Which lines run from the start of the data below to the line containing "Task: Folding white"? Set them down exactly, with none added.

[Opening GIVEN INFORMATION section]

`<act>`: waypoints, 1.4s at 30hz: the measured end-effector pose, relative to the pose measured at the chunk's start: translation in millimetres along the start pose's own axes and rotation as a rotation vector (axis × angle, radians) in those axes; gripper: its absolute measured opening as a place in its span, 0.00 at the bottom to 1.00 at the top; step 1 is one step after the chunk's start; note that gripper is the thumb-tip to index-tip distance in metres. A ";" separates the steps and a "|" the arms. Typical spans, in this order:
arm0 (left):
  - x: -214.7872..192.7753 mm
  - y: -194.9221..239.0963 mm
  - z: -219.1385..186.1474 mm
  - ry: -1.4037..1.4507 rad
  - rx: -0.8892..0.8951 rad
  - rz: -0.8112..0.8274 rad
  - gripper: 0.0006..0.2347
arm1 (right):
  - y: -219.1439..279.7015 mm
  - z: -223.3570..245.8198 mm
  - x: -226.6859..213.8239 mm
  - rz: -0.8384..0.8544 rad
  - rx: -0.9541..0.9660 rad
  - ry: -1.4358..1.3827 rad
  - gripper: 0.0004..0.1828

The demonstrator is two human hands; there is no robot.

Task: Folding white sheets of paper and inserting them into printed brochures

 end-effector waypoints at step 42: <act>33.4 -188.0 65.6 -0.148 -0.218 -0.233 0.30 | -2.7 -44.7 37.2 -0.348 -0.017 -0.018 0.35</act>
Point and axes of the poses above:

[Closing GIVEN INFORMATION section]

— OUTPUT FOR THIS EXERCISE —
`<act>`: waypoints, 1.4s at 30hz: the measured end-effector pose, relative to the pose measured at the chunk's start: translation in millimetres along the start pose's own axes and rotation as a rotation vector (axis × angle, radians) in those axes; gripper: its absolute measured opening as a place in its span, 0.00 at the bottom to 1.00 at the top; step 1 is one step after the chunk's start; note that gripper is the thumb-tip to index-tip distance in metres. A ";" separates the steps and a "|" the arms. Typical spans, in this order:
arm0 (left):
  - x: -214.7872..192.7753 mm
  - y: -194.9221..239.0963 mm
  - z: -219.1385..186.1474 mm
  - ry: -1.4037..1.4507 rad
  - rx: -0.8892..0.8951 rad
  - rz: -0.8112..0.8274 rad
  - gripper: 0.0006..0.2347
arm1 (right):
  - y: -219.1439..279.7015 mm
  - z: -223.3570..245.8198 mm
  - x: -226.6859..213.8239 mm
  - rz: -0.8384..0.8544 rad
  - rx: -0.9541..0.9660 rad
  - ry: -1.4358..1.3827 rad
  - gripper: 0.0004..0.1828

The demonstrator is two human hands; there is no robot.

Task: Folding white sheets of paper and inserting them into printed brochures

Now the output is complete.